Biricodar shows activity against both P-glycoprotein (Pgp) and MRP-1 and also has activity in increasing drug uptake and retention and reversing drug resistance mediated by wild-type BCRP (BCRPR482). In 8226/Dox6 cells (Pgp), biricodar increases mitoxantrone and daunorubicin uptake by 55 and 100%, respectively, increases their retention by 100 and 60%, respectively, and increases their cytotoxicity 3.1- and 6.9-fold, respectively. Biricodar also increases the uptake, retention and cytotoxicity in HL60/Adr (MRP-1) and 8226/MR20 cells (BCRP(R482)), but has little effect in MCF7 AdVP3000 cells (BCRP(R482T))[1]. VX-710 is a non-macrocyclic pipecolinate derivative which binds the FK506 receptor protein. VX-710 has been shown to restore sensitivity in a range of multidrug-resistant cells, including myeloma, melanoma, carcinoma and leukaemia[2]. Biricodar effectively inhibits photoaffinity labeling of P-glycoprotein by [3H]azidopine or [125I]iodoaryl azido-prazosin with EC50 values of 0.75 and 0.55 μM[3].
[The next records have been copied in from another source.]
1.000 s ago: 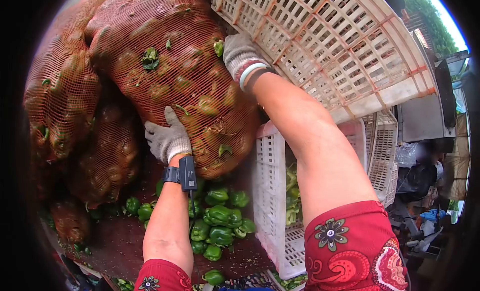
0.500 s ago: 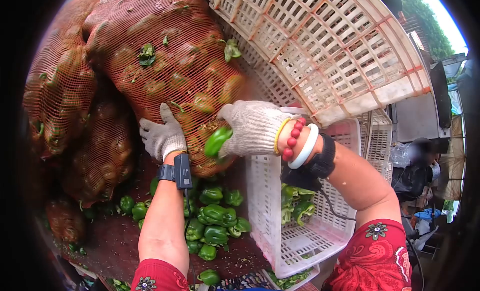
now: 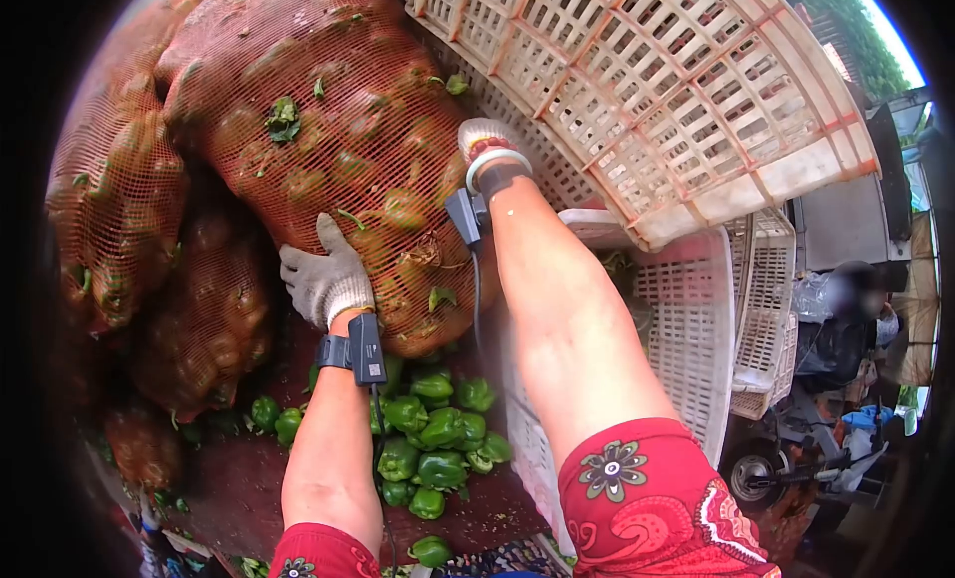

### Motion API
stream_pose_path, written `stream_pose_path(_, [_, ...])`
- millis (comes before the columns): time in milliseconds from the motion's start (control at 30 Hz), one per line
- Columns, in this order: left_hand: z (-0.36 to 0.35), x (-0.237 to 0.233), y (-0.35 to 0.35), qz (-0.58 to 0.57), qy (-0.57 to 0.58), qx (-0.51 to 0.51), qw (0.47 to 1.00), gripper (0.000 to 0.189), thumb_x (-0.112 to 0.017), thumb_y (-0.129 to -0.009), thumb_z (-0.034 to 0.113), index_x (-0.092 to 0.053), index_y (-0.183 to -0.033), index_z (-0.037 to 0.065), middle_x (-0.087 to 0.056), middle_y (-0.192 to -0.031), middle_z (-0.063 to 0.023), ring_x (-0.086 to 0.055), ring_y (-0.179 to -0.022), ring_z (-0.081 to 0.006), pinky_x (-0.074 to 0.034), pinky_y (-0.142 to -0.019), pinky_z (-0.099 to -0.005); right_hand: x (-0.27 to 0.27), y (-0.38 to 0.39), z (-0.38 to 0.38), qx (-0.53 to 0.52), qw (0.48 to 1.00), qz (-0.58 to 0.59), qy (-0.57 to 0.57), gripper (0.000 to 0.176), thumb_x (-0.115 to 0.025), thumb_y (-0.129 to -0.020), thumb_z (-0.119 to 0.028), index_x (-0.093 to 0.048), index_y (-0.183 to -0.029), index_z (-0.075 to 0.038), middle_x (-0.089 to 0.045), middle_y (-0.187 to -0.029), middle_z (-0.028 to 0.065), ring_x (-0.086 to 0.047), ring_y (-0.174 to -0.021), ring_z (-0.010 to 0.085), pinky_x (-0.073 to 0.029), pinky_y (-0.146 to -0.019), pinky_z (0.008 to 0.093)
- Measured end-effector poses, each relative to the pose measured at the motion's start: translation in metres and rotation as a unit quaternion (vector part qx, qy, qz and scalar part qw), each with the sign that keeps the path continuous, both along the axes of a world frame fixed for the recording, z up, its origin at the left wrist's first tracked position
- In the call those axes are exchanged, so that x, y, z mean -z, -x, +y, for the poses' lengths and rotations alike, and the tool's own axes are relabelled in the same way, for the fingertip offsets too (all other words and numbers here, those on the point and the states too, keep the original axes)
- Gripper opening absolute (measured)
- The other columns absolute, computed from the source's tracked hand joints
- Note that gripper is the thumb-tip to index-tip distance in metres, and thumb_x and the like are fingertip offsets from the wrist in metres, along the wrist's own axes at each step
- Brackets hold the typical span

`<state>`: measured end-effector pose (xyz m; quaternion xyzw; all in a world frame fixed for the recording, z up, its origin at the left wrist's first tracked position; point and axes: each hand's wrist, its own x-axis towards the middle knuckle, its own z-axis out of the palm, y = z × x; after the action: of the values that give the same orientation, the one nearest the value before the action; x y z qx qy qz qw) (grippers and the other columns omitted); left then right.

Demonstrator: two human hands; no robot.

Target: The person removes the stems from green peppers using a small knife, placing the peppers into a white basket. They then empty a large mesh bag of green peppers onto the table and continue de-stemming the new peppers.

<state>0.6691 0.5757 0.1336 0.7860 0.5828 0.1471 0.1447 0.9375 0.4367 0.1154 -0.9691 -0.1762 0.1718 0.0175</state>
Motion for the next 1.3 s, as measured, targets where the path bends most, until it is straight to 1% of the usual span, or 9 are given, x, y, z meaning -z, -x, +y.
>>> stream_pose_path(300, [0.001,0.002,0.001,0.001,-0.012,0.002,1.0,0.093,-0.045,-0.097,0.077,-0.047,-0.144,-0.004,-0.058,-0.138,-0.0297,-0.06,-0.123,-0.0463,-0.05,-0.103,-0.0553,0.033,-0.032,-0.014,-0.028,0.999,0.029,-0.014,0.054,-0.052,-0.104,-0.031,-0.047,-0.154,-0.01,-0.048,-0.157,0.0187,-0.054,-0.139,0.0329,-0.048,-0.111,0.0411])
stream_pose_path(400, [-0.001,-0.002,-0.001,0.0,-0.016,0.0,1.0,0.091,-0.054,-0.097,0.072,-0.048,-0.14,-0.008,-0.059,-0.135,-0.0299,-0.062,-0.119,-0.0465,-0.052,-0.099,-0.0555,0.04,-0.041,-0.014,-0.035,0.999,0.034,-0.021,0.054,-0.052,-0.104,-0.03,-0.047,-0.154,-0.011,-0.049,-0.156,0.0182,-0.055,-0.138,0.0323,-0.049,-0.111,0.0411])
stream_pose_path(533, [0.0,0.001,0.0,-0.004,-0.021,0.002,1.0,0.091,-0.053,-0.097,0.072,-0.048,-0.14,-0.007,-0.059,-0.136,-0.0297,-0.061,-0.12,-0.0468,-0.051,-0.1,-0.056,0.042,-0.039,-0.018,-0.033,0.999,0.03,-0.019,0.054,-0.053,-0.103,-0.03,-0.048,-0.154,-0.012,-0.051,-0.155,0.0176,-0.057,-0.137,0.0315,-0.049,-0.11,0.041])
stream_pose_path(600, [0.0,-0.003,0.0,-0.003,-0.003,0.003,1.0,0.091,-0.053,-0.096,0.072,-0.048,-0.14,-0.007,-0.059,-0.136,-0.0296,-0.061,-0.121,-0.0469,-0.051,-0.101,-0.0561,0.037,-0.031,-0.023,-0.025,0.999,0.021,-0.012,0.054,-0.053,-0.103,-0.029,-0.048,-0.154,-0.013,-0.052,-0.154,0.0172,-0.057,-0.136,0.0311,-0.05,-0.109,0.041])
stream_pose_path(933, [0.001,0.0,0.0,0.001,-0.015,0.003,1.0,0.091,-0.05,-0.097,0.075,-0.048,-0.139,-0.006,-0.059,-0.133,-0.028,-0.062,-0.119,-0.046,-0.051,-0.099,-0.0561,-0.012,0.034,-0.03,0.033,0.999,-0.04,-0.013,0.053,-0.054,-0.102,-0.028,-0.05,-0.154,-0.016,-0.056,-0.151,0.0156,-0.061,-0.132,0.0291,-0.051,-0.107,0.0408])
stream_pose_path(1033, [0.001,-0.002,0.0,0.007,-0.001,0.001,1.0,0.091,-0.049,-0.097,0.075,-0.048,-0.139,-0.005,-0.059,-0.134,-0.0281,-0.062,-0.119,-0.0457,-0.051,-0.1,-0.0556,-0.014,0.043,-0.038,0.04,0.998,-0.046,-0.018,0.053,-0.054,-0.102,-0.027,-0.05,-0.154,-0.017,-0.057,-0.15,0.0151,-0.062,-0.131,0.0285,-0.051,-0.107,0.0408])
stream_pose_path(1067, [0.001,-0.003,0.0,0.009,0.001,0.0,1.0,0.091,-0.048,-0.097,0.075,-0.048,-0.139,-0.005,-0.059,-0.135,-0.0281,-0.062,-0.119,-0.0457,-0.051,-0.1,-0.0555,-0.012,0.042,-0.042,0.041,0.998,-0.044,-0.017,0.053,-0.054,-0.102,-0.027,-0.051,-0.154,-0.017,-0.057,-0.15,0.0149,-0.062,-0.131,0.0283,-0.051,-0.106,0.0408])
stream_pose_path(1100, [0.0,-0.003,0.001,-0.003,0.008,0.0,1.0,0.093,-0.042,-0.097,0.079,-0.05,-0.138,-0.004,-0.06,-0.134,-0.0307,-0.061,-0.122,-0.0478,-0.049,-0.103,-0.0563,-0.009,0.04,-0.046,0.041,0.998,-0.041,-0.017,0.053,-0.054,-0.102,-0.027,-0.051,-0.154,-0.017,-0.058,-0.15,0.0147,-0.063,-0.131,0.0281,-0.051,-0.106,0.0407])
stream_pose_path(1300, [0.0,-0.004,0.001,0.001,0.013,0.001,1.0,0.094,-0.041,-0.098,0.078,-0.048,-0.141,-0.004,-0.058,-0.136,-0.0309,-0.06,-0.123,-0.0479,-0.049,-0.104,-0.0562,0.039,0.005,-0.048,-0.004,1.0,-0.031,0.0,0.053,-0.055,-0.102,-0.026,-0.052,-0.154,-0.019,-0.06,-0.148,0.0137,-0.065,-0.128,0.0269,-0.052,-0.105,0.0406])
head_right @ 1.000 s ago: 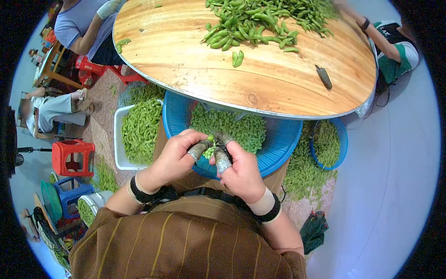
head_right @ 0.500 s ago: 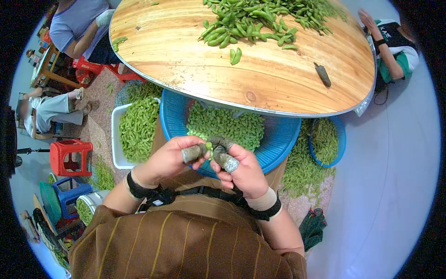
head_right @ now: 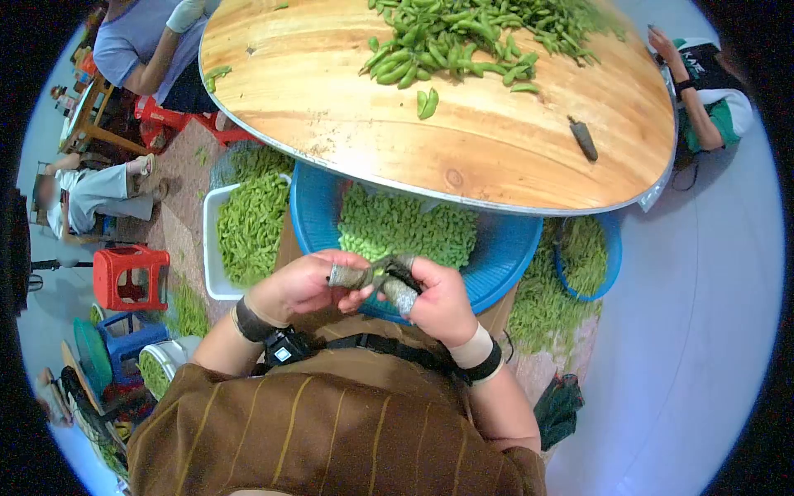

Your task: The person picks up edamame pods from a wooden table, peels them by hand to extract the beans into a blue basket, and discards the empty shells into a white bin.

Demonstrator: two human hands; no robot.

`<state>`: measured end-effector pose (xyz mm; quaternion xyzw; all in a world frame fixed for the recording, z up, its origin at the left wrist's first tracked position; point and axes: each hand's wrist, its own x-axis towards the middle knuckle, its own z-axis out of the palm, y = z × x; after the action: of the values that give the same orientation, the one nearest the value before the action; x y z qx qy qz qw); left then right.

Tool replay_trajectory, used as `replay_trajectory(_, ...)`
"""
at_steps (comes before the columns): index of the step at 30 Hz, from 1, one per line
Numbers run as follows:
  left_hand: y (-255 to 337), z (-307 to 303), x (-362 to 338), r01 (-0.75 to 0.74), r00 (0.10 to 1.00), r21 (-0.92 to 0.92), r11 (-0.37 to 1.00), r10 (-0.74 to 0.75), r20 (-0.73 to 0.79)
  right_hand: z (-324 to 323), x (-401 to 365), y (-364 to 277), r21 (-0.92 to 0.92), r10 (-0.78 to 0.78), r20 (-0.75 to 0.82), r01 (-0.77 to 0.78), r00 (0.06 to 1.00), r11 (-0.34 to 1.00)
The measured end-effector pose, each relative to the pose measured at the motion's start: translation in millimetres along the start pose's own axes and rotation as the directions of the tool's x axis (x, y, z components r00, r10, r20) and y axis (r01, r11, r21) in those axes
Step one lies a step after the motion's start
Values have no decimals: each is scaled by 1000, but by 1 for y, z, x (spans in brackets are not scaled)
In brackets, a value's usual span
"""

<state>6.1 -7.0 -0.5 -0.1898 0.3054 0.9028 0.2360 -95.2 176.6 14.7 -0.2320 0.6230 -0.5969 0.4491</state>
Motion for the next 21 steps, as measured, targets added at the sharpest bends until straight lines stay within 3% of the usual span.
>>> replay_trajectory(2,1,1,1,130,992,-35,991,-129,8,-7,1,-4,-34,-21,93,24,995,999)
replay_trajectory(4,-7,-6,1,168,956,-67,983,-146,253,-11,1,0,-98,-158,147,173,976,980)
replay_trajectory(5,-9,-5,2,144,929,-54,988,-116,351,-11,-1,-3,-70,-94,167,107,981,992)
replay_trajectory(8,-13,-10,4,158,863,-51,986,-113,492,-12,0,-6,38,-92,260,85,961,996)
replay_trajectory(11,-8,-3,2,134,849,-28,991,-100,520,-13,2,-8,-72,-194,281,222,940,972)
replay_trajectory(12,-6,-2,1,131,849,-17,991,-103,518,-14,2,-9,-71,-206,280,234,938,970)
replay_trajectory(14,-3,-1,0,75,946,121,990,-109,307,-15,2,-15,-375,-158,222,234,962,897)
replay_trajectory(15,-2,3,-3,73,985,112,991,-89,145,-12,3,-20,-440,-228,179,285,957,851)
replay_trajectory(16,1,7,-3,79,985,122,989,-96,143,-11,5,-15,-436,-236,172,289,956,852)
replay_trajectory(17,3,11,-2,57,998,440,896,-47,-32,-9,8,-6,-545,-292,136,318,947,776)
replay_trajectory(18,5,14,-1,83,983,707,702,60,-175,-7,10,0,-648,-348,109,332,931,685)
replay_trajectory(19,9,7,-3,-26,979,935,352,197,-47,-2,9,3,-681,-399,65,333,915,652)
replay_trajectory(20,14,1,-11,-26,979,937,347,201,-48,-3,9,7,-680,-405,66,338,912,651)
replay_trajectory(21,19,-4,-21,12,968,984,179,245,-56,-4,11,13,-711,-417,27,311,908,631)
[1]. Minderman H, et al. VX-710 (biricodar) increases drug retention and enhances chemosensitivity in resistant cells overexpressing P-glycoprotein, multidrug resistance protein, and breast cancer resistance protein. Clin Cancer Res. 2004 Mar 1;10(5):1826-34. [2]. Yanagisawa T, et al. BIRICODAR (VX-710; Incel): an effective chemosensitizer in neuroblastoma. Br J Cancer. 1999 Jun;80(8):1190-6. [3]. Germann UA, et al. Cellular and biochemical characterization of VX-710 as a chemosensitizer: reversal of P-glycoprotein-mediated multidrug resistance in vitro. Anticancer Drugs. 1997 Feb;8(2):125-40.